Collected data
== Segment start ==

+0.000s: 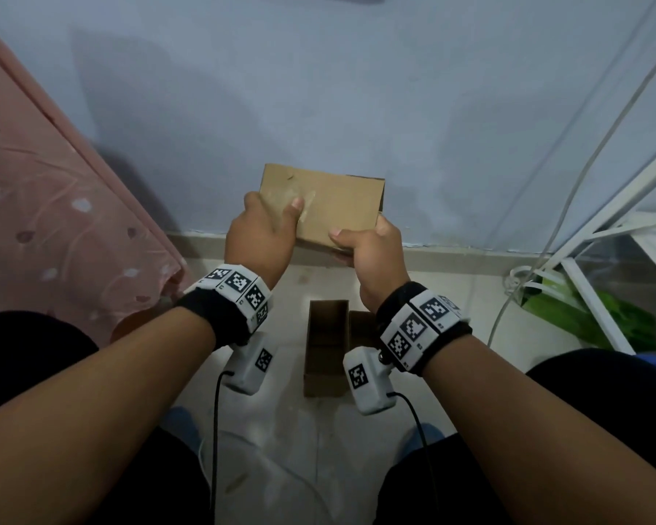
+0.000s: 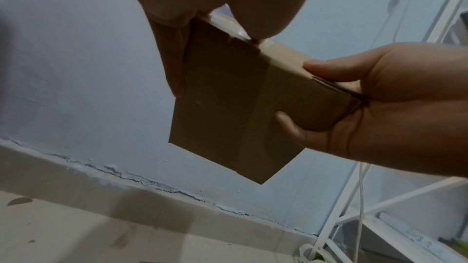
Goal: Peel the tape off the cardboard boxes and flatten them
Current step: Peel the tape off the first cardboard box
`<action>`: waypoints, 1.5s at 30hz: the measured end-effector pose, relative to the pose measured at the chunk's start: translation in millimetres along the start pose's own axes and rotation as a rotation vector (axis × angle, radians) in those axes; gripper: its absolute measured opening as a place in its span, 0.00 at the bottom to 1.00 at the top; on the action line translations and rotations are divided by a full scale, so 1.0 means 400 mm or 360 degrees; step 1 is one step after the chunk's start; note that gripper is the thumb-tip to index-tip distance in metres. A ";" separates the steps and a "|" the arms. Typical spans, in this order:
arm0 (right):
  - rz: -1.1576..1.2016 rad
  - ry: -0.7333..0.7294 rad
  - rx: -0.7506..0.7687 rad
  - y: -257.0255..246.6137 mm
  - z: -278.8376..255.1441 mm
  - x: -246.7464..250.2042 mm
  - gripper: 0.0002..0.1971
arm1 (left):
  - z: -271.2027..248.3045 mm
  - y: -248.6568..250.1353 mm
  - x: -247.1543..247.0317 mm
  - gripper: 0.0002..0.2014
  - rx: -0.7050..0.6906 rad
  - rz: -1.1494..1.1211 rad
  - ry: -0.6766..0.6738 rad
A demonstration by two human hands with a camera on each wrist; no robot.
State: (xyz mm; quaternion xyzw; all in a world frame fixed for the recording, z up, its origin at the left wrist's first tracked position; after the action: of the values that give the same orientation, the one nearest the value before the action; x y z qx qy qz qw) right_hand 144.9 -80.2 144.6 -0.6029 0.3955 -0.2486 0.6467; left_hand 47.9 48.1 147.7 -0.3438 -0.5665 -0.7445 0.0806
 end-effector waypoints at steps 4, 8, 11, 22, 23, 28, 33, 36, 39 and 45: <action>-0.0026 -0.0033 0.0026 0.005 -0.005 -0.002 0.15 | -0.012 0.005 0.000 0.31 0.0100 -0.0106 -0.0057; -0.0027 -0.0085 0.0049 0.007 -0.010 -0.007 0.16 | -0.012 0.007 0.005 0.38 0.0136 -0.0099 -0.0031; -0.0020 -0.0077 0.0055 0.006 -0.008 -0.004 0.16 | -0.004 0.003 0.009 0.33 0.0117 -0.0058 0.0036; 0.0017 -0.0059 -0.0026 0.038 -0.011 0.006 0.14 | 0.009 0.003 0.018 0.30 0.0171 -0.0114 0.0102; 0.0021 -0.0064 -0.0026 0.039 -0.012 0.004 0.14 | 0.001 0.005 0.015 0.32 0.0177 -0.0067 0.0047; -0.0031 -0.0044 -0.0067 0.045 -0.019 0.008 0.16 | 0.008 -0.027 0.010 0.33 0.0118 0.0021 0.0011; -0.0087 0.0019 -0.0102 0.040 -0.009 0.015 0.17 | 0.013 -0.050 0.003 0.30 0.0000 0.0062 0.0065; -0.0068 0.0057 -0.0146 0.039 -0.001 0.026 0.17 | 0.018 -0.051 0.005 0.28 -0.0044 0.0067 0.0071; -0.0058 0.0028 -0.0133 0.041 -0.006 0.021 0.17 | 0.006 -0.041 -0.007 0.36 0.0044 0.0076 -0.0042; -0.0078 0.0095 -0.0167 0.048 -0.010 0.024 0.18 | 0.008 -0.058 -0.018 0.29 -0.0005 0.0122 -0.0078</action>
State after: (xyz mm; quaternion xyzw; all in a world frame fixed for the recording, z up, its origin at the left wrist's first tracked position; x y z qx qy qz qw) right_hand 144.3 -87.3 124.1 -0.6379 0.4122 -0.2613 0.5958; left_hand 43.1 57.1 125.5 -0.3835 -0.5535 -0.7332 0.0947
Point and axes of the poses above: each hand's wrist, its own z-axis towards the middle knuckle, its own x-axis out of the back of the hand, y = z × x, the point moved 3 cm from there along z, towards the middle knuckle, and after that the axes turned 5 degrees about x, right-handed, at the moved point
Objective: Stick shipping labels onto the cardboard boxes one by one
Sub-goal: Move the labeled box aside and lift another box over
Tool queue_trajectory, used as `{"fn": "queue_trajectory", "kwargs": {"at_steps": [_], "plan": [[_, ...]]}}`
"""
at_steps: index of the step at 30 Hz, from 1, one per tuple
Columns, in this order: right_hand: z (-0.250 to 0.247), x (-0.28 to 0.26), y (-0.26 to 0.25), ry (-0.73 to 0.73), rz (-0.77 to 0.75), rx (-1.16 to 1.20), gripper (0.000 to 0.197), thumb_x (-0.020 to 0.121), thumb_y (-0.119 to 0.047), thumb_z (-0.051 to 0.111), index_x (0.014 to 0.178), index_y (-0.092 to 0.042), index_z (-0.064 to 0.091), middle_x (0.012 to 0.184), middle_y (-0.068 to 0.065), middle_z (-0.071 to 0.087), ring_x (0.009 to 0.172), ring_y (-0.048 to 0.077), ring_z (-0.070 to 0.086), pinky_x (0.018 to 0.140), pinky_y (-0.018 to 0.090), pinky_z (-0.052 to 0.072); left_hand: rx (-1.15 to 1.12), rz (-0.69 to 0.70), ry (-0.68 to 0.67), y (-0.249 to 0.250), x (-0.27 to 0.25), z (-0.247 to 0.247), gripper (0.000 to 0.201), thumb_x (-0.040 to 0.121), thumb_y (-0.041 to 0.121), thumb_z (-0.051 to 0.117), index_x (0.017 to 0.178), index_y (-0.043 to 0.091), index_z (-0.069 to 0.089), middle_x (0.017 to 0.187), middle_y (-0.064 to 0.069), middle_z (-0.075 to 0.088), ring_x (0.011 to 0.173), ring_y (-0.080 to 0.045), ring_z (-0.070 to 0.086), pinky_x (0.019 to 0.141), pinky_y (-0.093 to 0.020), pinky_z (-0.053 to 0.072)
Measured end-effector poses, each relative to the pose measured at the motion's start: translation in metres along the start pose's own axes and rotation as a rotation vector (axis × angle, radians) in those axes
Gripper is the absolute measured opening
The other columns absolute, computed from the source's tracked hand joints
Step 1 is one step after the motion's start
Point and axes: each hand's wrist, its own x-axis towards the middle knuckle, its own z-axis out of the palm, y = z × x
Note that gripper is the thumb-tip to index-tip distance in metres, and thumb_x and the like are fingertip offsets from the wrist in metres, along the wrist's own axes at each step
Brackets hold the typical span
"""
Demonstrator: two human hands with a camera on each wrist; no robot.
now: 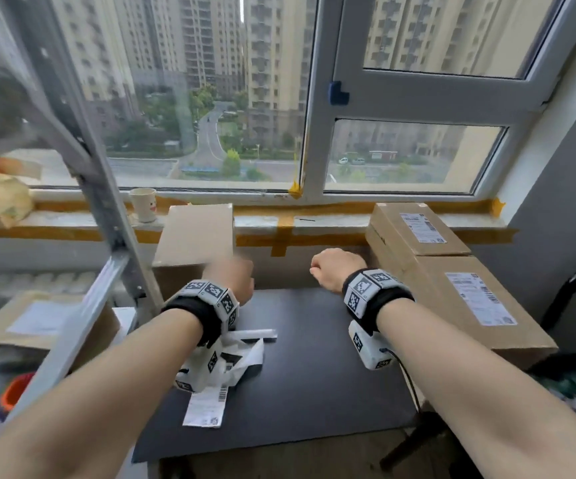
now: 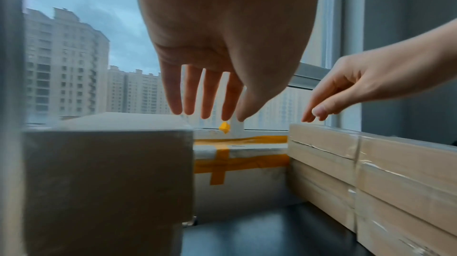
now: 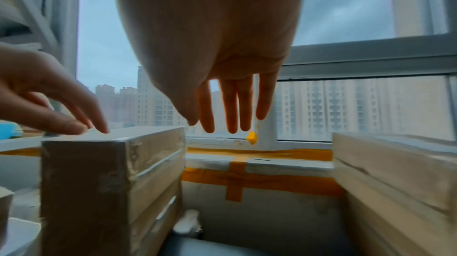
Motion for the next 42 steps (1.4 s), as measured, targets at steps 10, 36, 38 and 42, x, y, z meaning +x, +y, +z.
{"fn": "queue_trajectory", "kwargs": {"at_steps": [10, 36, 38, 42], "plan": [[0.007, 0.075, -0.121, 0.004, -0.158, 0.073, 0.034, 0.097, -0.034, 0.037, 0.114, -0.014, 0.059, 0.117, 0.008, 0.062, 0.107, 0.029, 0.059, 0.084, 0.039, 0.048, -0.127, -0.347, -0.027, -0.120, -0.003, 0.000, 0.031, 0.092, 0.025, 0.044, 0.116, 0.010, 0.055, 0.116, -0.011, 0.061, 0.106, -0.029, 0.059, 0.090, -0.041, 0.050], [0.028, 0.117, -0.075, 0.059, -0.011, 1.415, 0.058, 0.083, 0.004, 0.062, 0.136, -0.010, 0.043, 0.132, 0.011, 0.054, 0.117, 0.018, 0.051, 0.098, 0.035, 0.047, -1.217, -0.580, 0.227, -0.115, 0.052, 0.018, 0.026, 0.086, 0.014, 0.063, 0.111, 0.008, 0.060, 0.104, -0.008, 0.063, 0.100, -0.026, 0.062, 0.093, -0.044, 0.052], [0.029, 0.110, -0.052, 0.081, 0.030, 1.451, 0.059, 0.084, 0.007, 0.060, 0.137, -0.011, 0.042, 0.132, 0.012, 0.053, 0.115, 0.019, 0.053, 0.090, 0.032, 0.050, -1.282, -0.515, 0.189, -0.093, 0.058, 0.020, 0.036, 0.088, 0.011, 0.060, 0.123, 0.008, 0.056, 0.110, -0.012, 0.064, 0.098, -0.027, 0.063, 0.090, -0.046, 0.053], [0.039, 0.092, 0.001, 0.110, 0.147, 1.478, 0.064, 0.083, 0.010, 0.057, 0.141, -0.010, 0.037, 0.133, 0.009, 0.051, 0.117, 0.019, 0.052, 0.083, 0.027, 0.051, -1.331, -0.389, 0.065, -0.046, 0.072, 0.041, 0.042, 0.091, 0.006, 0.053, 0.133, 0.012, 0.050, 0.117, -0.020, 0.062, 0.092, -0.025, 0.059, 0.082, -0.043, 0.055]]}}
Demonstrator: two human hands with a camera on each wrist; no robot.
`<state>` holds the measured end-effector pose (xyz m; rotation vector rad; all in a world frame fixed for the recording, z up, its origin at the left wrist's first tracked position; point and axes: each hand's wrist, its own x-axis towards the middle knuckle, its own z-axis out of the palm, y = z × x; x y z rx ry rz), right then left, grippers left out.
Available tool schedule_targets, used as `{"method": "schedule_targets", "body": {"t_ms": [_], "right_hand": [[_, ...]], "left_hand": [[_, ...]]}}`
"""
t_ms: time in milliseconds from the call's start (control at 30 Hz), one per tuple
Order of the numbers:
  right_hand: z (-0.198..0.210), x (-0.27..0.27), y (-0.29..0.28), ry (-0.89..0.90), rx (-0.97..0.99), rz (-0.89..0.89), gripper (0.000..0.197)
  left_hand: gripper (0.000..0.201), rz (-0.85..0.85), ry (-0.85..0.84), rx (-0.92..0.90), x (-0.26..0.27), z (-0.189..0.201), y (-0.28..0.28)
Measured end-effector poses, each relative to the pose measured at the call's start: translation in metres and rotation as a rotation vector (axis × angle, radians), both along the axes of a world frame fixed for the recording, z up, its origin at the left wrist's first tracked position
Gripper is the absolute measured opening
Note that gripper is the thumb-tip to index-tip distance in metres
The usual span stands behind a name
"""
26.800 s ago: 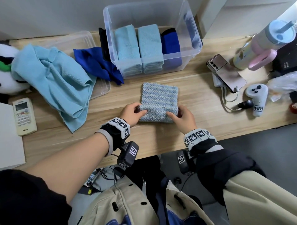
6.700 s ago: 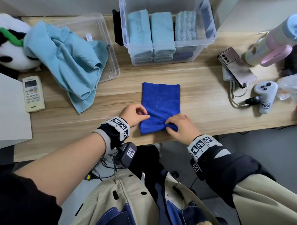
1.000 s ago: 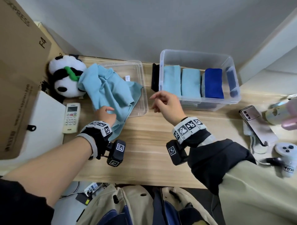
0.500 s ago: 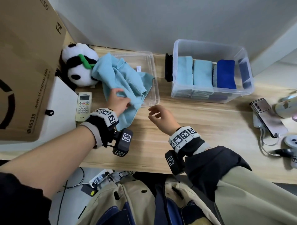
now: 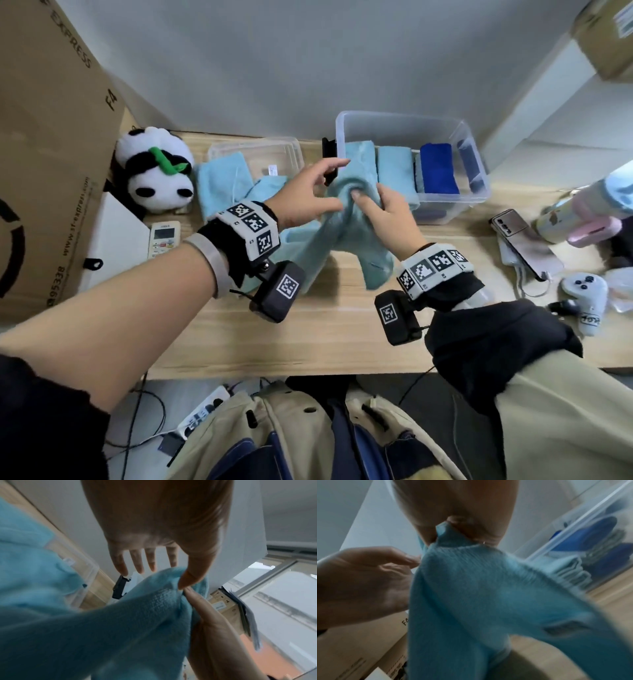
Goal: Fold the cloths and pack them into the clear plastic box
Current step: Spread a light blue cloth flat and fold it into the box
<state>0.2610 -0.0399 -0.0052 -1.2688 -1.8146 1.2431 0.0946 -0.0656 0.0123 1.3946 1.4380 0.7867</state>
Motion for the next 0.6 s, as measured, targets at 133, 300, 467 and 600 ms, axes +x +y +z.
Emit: {"method": "schedule_targets", "body": {"t_ms": [133, 300, 467, 600], "right_hand": [[0.017, 0.023, -0.003, 0.027, -0.017, 0.114, 0.021], [0.026, 0.052, -0.019, 0.101, -0.070, 0.076, 0.020], [0.036, 0.076, -0.024, 0.149, -0.151, 0.081, 0.047], [0.044, 0.091, -0.020, 0.128, -0.165, 0.072, 0.046]], "left_hand": [[0.077, -0.082, -0.179, -0.150, 0.021, 0.019, 0.011], [0.128, -0.138, -0.138, -0.251, 0.047, 0.024, 0.016], [0.104, -0.192, -0.169, -0.457, 0.069, 0.016, 0.017], [0.058, -0.194, -0.232, -0.456, 0.085, 0.010, 0.023]]}}
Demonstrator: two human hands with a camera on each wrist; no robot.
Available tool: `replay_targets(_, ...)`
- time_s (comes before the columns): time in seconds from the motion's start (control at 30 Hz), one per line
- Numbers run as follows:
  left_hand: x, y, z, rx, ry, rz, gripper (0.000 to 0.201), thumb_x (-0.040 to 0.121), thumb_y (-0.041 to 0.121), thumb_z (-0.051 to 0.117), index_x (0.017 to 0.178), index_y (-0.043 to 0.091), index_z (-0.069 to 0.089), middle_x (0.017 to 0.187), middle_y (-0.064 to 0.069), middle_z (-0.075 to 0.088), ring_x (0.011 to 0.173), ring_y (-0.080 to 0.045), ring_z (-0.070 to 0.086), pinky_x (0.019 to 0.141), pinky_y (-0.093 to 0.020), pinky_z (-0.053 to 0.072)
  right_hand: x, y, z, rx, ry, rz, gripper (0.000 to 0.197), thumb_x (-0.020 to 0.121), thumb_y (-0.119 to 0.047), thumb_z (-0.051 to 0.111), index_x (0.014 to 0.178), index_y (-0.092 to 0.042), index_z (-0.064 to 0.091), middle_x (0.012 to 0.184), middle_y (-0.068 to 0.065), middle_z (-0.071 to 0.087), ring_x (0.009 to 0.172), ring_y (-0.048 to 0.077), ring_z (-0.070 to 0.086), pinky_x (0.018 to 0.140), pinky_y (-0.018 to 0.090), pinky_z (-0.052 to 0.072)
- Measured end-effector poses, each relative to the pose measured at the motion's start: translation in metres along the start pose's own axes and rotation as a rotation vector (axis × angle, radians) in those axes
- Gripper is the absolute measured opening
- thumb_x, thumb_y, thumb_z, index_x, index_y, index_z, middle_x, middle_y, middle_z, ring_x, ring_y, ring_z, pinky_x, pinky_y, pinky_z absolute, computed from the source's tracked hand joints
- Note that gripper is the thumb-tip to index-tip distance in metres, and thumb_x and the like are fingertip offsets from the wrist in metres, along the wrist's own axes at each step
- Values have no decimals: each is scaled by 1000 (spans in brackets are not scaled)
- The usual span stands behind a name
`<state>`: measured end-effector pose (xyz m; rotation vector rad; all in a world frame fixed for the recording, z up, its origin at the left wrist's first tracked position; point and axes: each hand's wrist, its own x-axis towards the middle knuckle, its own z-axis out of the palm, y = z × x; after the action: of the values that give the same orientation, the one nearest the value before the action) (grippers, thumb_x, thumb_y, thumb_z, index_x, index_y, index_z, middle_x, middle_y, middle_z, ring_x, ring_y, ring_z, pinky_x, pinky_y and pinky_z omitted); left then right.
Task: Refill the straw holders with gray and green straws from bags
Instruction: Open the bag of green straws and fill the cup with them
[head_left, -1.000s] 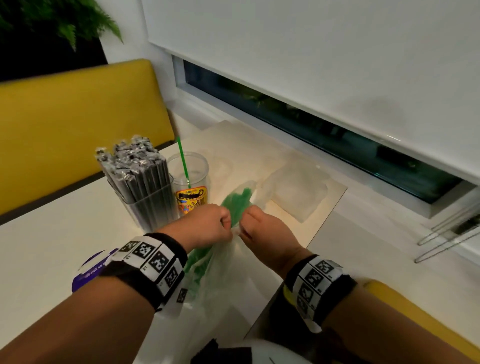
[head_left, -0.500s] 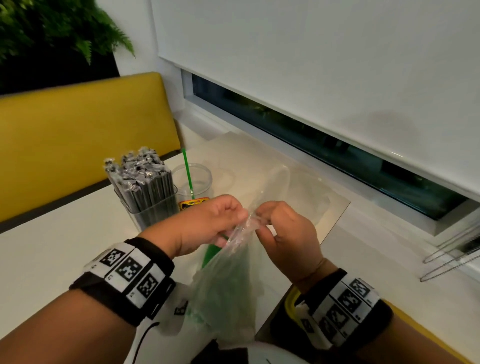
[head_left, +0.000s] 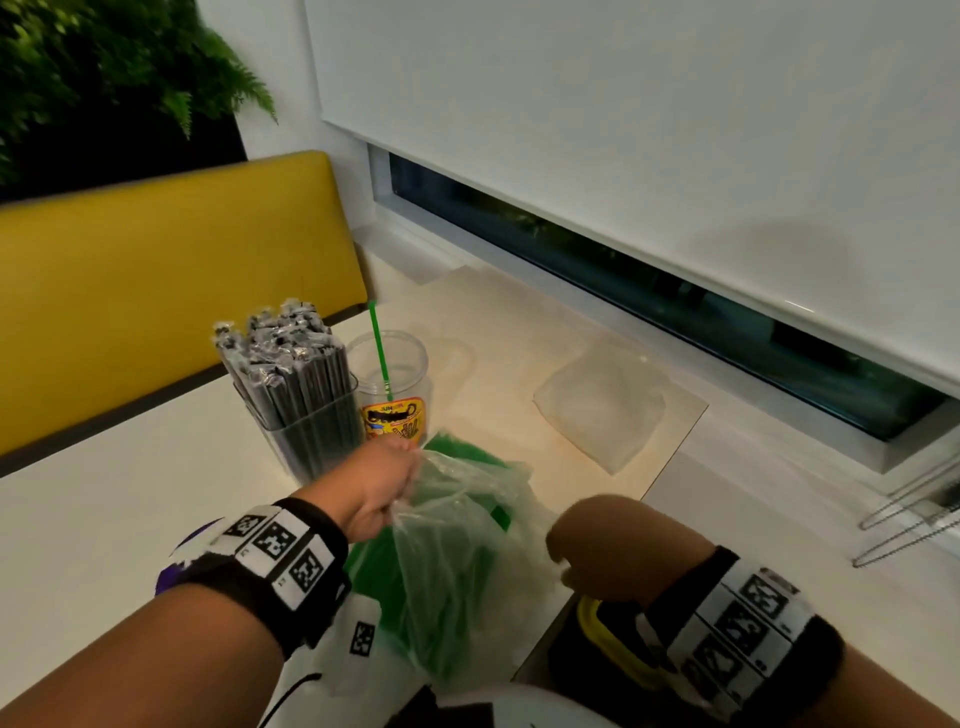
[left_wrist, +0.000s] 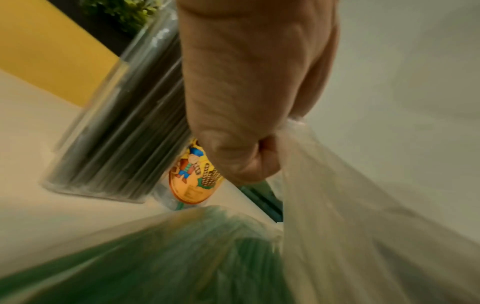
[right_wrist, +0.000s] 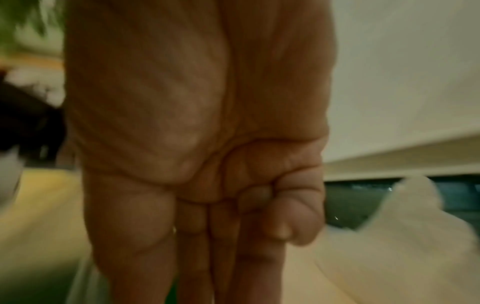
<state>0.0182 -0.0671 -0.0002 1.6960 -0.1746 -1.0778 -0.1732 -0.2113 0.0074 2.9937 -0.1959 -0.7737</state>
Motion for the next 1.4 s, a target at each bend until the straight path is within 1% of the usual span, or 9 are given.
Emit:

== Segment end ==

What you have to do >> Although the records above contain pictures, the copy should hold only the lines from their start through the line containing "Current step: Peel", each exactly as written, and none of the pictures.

Result for this task >>
+0.000s: 
+0.000s: 
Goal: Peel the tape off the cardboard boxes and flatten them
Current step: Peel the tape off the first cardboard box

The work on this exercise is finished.